Wasn't that the late, great Paul Newman in Cool Hand Luke? I don't remember seeing McPOW in that film.
Excellent point about the outranking thing. We've already seen this with Chimpy and Bush the Smarter.
Republican men, lay off the Oedipus, alright? Go read My Pet Goat or something.
Maui Girl, Obama is quite cool. McCain, not so much. I am convinced he's got untreated PTSD.
Lulu, I hadn't really either until I read that article, and yes, it's clearly a whole Republican Male thing about "Mine's bigger than yours, pappy, so there." I wish they'd do it in the privacy of their family estate instead of dragging the rest of us into it.
BE, unhappy kid or untamed id, it still boils down to him being the wrong guy answering the phone at 2 AM.
Randal, yes, that was Paul Newman. And no, McPOW was nowhere in that film. But in truth, when he speaks, "What we have here is a failure to coMUnicate."
How about that closing line in the Video--
Do I trust him with the button?
No.
Any way you look at it, John McCain is going to blow
were he given the opportunity to be in office.
Let's not go there!
No Mccain. Nowhere. Nothing. Nada. NO!
Thank you for your postings. I am reading them daily now.
Okay...the next time someone refers to McCain as a war hero, respond that you can't be a hero if your captured and squeal. So, tell, Randal, my favorite Ohioan next to Chrissy Hinde, what the f*ck are you waiting for?
Fran, I don't trust him with the button, nor do I trust him with the Treasury Department, nor Social Security, nor Health Care - you get my drift.
Swallowtail, thank you. I appreciate it.
Spartacus, you like Chrissy over Randal? The brilliant Campaign Manager? Hmmmm. BTW, did you know that McCain was a POW?
Hell, I like Chrissy over me. New Pretenders album, too. Which I haven't heard. Has anyone? Thumbs up, down?
Hey boss, you've been tagged.
Randal tagging your boss could get you fired, or is that your plan. Slacker! You don't want to run a campaign, you want to write about Pastry????
Utah, I think Randal intends that the eleven items be part of the campaign platform. We are shaky in that arena.
The hell you say Diva, Randal just wants to change the subject. Cause he got nothin. Am I getting that Palin drop the g's at the end of words thing down?
Utah, you are definately gettin the dropin of the "g" down. I can't fire Randal, though, because I would be without guidance and then we'd all be in trouble.
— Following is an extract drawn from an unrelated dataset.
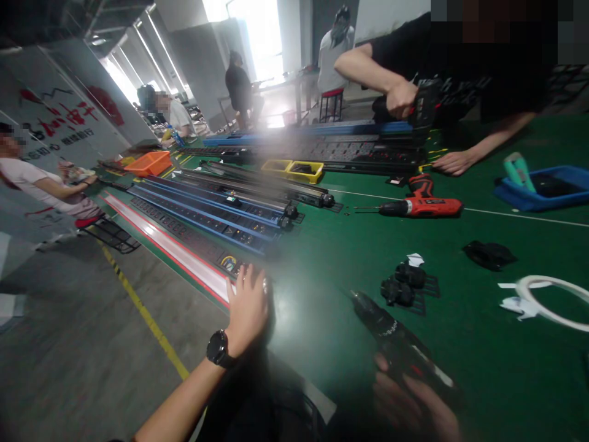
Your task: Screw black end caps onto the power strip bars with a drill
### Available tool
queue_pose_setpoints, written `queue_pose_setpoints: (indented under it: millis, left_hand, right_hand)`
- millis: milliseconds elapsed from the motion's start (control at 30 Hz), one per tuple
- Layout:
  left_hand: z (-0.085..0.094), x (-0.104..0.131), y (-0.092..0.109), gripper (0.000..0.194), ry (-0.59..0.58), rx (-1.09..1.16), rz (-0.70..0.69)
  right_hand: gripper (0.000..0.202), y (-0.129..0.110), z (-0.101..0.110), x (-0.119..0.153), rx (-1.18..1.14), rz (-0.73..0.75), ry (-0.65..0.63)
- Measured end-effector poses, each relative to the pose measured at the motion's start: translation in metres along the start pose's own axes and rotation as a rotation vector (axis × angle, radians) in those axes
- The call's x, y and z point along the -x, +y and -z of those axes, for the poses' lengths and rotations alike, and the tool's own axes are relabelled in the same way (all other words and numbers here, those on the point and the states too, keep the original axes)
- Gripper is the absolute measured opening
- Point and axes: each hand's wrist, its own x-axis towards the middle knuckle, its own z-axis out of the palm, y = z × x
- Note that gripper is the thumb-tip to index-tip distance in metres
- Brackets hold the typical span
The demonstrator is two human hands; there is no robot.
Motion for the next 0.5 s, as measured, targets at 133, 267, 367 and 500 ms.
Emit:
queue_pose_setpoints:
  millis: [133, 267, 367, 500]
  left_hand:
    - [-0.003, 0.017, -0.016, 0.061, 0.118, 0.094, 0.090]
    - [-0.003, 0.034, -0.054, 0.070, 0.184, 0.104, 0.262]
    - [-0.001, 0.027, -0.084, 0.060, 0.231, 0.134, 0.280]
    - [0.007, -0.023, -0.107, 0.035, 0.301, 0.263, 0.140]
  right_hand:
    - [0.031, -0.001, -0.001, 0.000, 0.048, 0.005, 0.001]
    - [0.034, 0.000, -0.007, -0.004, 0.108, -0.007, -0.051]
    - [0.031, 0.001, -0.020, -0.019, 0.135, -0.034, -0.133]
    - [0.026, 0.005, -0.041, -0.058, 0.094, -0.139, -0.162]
i would be cindy has to remind him to flush -
you really shouldn't cut and paste exactly from the rolling stone story and make it appear that the words are your own. you are clearly an inferior blogger.
Dcap, flush AND put the seat down.
Stone Free, wow, and you would know because your own blog is so well written. Wait. You don't have ANY posts. Troll.